> **Stored items**
★ ★ ★ ★

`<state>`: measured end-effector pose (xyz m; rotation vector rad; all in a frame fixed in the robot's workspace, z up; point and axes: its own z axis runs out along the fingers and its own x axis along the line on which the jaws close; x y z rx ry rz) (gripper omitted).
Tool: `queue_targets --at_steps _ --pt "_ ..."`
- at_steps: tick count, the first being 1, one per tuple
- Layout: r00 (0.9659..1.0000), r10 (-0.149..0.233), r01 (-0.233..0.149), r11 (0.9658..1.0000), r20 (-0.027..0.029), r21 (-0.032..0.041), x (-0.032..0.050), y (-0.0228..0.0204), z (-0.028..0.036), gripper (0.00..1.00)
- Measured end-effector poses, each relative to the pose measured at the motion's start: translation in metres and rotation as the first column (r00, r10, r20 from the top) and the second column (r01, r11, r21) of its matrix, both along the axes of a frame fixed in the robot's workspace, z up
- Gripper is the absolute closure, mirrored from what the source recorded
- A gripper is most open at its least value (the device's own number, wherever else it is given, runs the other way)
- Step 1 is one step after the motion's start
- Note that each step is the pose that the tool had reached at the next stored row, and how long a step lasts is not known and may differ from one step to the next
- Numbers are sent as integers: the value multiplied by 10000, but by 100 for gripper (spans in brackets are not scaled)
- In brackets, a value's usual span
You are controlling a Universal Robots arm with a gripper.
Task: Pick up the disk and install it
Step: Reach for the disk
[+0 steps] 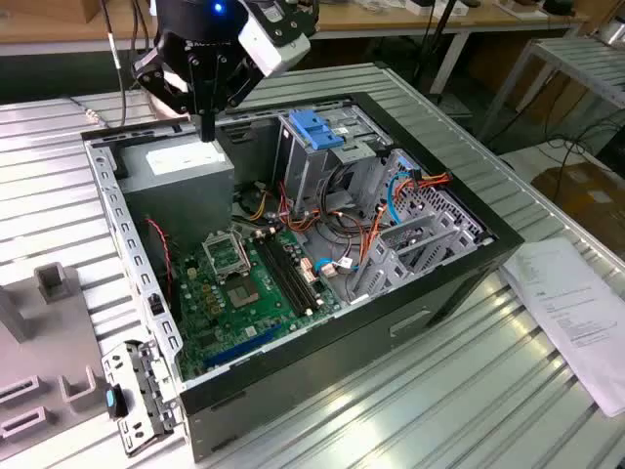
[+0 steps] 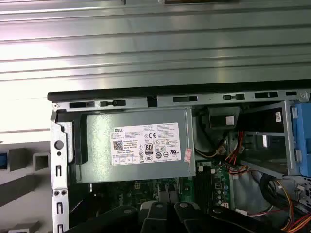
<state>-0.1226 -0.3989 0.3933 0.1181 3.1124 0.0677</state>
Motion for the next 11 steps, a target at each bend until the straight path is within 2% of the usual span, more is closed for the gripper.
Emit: queue_targets --at_steps 4,11 --pt "10000 2 -2 10000 0 -1 -88 0 0 89" --pt "10000 1 -1 10000 -2 -1 -182 0 0 89"
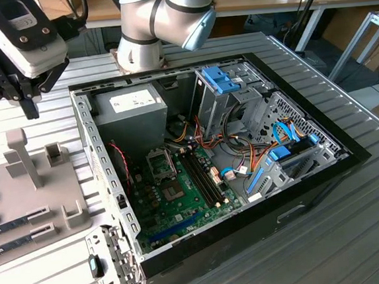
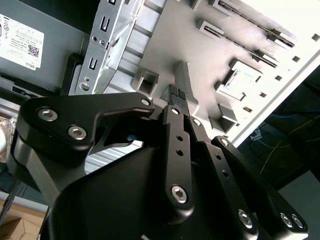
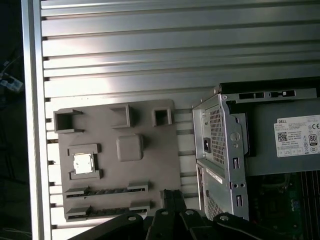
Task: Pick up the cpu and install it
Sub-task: 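Reach for the cpu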
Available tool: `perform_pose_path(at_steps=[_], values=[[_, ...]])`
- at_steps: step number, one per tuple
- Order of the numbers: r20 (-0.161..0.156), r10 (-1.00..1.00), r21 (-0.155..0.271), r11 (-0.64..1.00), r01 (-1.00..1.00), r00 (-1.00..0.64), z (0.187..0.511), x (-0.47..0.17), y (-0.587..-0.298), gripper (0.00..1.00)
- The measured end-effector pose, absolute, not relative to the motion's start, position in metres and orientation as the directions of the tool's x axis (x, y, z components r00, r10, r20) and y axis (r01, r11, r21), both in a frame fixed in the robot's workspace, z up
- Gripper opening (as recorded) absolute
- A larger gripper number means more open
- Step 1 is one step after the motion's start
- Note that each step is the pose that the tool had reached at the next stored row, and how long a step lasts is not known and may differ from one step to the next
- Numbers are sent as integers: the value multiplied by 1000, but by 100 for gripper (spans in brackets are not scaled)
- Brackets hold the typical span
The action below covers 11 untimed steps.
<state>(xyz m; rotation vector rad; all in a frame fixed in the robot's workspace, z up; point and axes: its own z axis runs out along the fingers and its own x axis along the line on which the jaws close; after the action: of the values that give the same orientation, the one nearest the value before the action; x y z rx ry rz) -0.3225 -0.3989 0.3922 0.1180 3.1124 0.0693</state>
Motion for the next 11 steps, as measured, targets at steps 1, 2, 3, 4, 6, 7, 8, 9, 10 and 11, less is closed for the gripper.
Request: perform_pose_path(at_steps=[1, 2, 3, 4, 6, 7, 8, 9, 10, 11], values=[[-24, 76, 45, 996, 75, -997, 392, -323, -399, 11], [-24, 76, 45, 996, 75, -997, 392, -324, -399, 11], [-24, 76, 45, 996, 75, -997, 392, -325, -399, 11], [-24, 76, 45, 996, 75, -997, 392, -326, -399, 11], [-24, 76, 45, 996, 75, -997, 391, -327, -399, 11], [-24, 76, 45, 996, 75, -997, 391, -328, -399, 11], [-24, 76, 45, 996, 75, -997, 391, -329, -399, 11], [-24, 76, 45, 996, 75, -997, 391, -329, -399, 11], [-24, 76, 45, 996, 75, -997, 391, -330, -399, 11], [-24, 76, 45, 996, 75, -997, 391, -331, -399, 11]])
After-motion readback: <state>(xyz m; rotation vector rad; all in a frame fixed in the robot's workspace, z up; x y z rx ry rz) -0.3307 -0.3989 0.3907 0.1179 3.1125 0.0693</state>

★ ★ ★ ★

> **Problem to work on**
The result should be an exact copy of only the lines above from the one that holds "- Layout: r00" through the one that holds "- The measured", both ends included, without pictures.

> **Task output**
- Layout: r00 (0.9659..1.0000), r10 (-0.149..0.233), r01 (-0.233..0.149), r11 (0.9658..1.0000), r20 (-0.027..0.029), r21 (-0.032..0.041), x (-0.032..0.050), y (-0.0228..0.0204), z (-0.028..0.036), gripper (0.00..1.00)
- Measured end-effector poses, each relative to the pose measured at the motion's start: translation in metres and rotation as the first column (r00, r10, r20 from the top) and the second column (r01, r11, r21) of its matrix, both along the axes of a frame fixed in the robot's workspace, z up
- Gripper is the absolute closure, mirrored from what the source recorded
- A gripper is most open at its least value (the device's own number, wherever else it is given, runs the other way)
- Step 1 is one step after the motion's start
- Note that each step is the pose that the tool had reached at the next stored row, and how long a step lasts is not known and may differ from one step to the next
- Numbers are sent as integers: the value multiplied by 10000, but by 100 for gripper (spans in brackets are not scaled)
- In brackets, a value's usual span
You are controlling a Universal Robots arm with a gripper.
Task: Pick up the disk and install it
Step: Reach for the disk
[+0 steps] 
[+0 steps] 
<state>-0.1226 -0.3989 0.3933 0.1181 3.1124 0.0677</state>
Motion for the next 11 steps, a target at each bend until the straight path is within 2% of the usual span, more is closed for the gripper.
Emit: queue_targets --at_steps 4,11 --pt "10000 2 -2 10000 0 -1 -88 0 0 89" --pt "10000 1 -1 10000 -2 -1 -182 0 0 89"
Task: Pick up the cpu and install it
Sub-task: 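Reach for the cpu
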Available tool: `perform_pose_path(at_steps=[_], values=[[_, ...]])`
- at_steps: step number, one per tuple
- Order of the numbers: r20 (-0.161..0.156), r10 (-1.00..1.00), r21 (-0.155..0.271), r11 (-0.64..1.00), r01 (-1.00..1.00), r00 (-1.00..0.64), z (0.187..0.511), x (-0.47..0.17), y (-0.587..-0.298), gripper (0.00..1.00)
- The measured end-effector pose, absolute, not relative to the motion's start, position in metres and orientation as the directions of the tool's x axis (x, y, z components r00, r10, r20) and y axis (r01, r11, r21), both in a frame fixed in the robot's workspace, z up

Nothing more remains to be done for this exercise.